Data entries:
——————

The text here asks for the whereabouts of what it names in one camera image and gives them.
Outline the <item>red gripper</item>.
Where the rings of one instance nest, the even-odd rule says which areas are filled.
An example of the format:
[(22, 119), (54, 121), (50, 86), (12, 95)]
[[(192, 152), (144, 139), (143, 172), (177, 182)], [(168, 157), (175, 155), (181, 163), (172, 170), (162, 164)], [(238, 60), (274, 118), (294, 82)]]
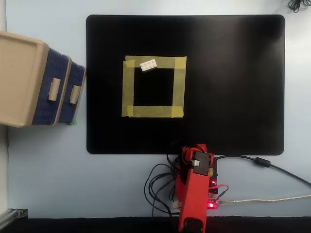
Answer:
[(181, 157), (182, 158), (195, 158), (196, 152), (207, 153), (206, 144), (195, 144), (195, 145), (182, 147)]

——————

Only one stretch is wanted, so please give again exactly the lines from the start of the data through the line containing "[(22, 119), (54, 121), (50, 86), (12, 95)]", both ends included.

The text here asks for the whereabouts of what it names in one camera image and gives them.
Outline the <item>red gripper</item>.
Where the rings of one instance nest, the even-odd rule says which areas are filled.
An example of the format:
[(22, 119), (54, 121), (50, 86), (12, 95)]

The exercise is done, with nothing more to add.